Re: create index concurrently - duplicate index to reduce time without an index

From: Alban Hertroys <dalroi(at)solfertje(dot)student(dot)utwente(dot)nl>
To: <Gareth(dot)Williams(at)csiro(dot)au> <Gareth(dot)Williams(at)csiro(dot)au>
Cc: <greg(at)2ndquadrant(dot)com>, <mabewlun(at)gmail(dot)com>, <pgsql-general(at)postgresql(dot)org>
Subject: Re: create index concurrently - duplicate index to reduce time without an index
Date: 2010-06-04 09:32:09
Message-ID: A1D7243C-E3CA-47C1-93C8-A7CF1AF3EF5E@solfertje.student.utwente.nl
Views: Raw Message | Whole Thread | Download mbox | Resend email
Thread:
Lists: pgsql-general

> Thanks Greg, Alban and others,
>
> This has cleared up a misunderstanding I had about why one should reindex. Re-reading the documentation http://www.postgresql.org/docs/8.4/interactive/sql-reindex.html it is clear now that reindex or recreating and index should not normally be needed - certainly not to keep an index up-to-date. I would have guessed that VACUUM or VACUUM ANALYSE on the table that the index is associated would have been sufficient to reclaim space for a 'bloated' index (maybe only VACUUM FULL would help). In any case we can leave reindexing or full vacuum for outages where we are interrupting service anyway.

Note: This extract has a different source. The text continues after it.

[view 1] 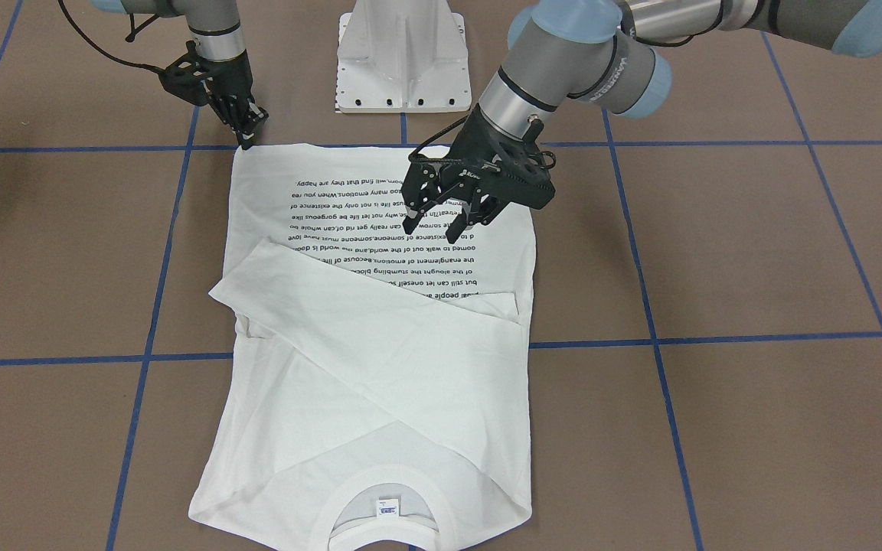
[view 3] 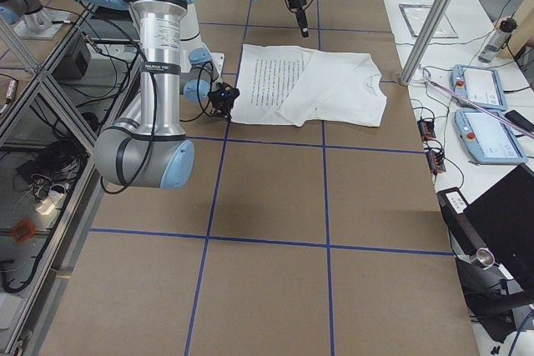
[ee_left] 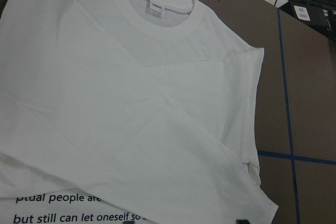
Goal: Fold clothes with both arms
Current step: 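Move the left gripper down to the hem corner nearest it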
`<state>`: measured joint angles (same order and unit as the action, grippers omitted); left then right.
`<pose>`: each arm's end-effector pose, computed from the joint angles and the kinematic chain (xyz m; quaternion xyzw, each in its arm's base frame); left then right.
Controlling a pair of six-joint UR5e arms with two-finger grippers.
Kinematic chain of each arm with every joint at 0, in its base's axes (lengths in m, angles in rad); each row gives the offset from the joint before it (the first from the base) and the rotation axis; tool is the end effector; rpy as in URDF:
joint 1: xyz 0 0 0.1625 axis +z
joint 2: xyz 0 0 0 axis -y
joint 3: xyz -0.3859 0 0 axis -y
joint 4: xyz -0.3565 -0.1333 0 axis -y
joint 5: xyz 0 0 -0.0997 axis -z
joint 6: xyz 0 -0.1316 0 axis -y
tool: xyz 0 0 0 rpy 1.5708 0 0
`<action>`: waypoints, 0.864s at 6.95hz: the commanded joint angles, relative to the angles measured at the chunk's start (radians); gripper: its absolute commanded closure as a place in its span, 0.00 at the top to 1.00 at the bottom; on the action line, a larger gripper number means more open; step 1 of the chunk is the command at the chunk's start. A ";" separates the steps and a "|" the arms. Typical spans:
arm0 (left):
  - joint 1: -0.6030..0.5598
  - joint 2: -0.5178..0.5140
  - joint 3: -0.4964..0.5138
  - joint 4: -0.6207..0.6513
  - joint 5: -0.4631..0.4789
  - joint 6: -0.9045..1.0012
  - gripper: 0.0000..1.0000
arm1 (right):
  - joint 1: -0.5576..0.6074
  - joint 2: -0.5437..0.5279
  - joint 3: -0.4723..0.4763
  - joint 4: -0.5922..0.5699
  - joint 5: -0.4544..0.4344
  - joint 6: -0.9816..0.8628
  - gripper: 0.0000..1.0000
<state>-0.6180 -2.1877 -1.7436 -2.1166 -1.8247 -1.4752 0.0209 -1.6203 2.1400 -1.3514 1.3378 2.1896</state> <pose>0.4483 -0.4417 0.1568 0.1214 0.6103 -0.1254 0.7727 -0.4468 -0.1731 0.3984 -0.0021 -0.3748 0.3311 0.8660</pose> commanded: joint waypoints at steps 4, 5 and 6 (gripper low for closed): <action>0.203 0.354 -0.316 0.213 0.067 -0.245 0.72 | 0.028 0.003 0.060 0.003 0.067 -0.005 0.00; 0.275 0.400 -0.323 0.219 0.123 -0.355 0.71 | 0.049 0.014 0.060 0.003 0.108 -0.005 0.00; 0.326 0.458 -0.332 0.221 0.165 -0.396 0.71 | 0.062 0.014 0.060 0.003 0.118 -0.005 0.00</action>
<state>-0.3604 -1.7970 -2.0595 -1.9019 -1.7114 -1.7955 0.0646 -1.6097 2.1991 -1.3486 1.4324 2.1846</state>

VACUUM FULL actually causes bloat to indexes. It rearranges the data in the tables so that any gaps get used, but while doing that it also needs to update the indices related to those tables.

Normal VACUUM and VACUUM ANALYSE don't have this problem though, they just mark table space that's no longer in use (transaction that deleted rows has committed them) as reusable, so that later INSERTs can put their data in there. This is a bit of a simplification of what's really going on - for the details check the documentation.

Autovacuum does VACUUM ANALYSE in the background, using multiple threads in recent versions. You can (and seeing your use of the database you probably should) tune how often it vacuums tables through several configuration parameters.

Of course, running ANALYSE when you _know_ data in a table has changed significantly means you don't have to wait for autovac to get around to analysing that table.

> I was heartened by the responses and tried further testing (if it could not hurt, why not try and see if it could be faster), but ran into a problem. A few times when I was trying to drop an index (before or after creating a duplicate index with 'concurrently'), the dropping of the index stalled. It seems that this was because of existing connection:
> postgres: rods ICAT 130.102.163.141(58061) idle in transaction
> And new clients block.
>
> Is that expected? Should we look for 'bugs' in out client that seems to be holding a connection?

I'm not exactly sure why that is (I can't look into your database), but my guess is that the index is locked by a transaction. Apparently the transaction you refer to has uncommitted work that depends on the index at some point.

Keeping transactions open for a long time is usually a bad idea.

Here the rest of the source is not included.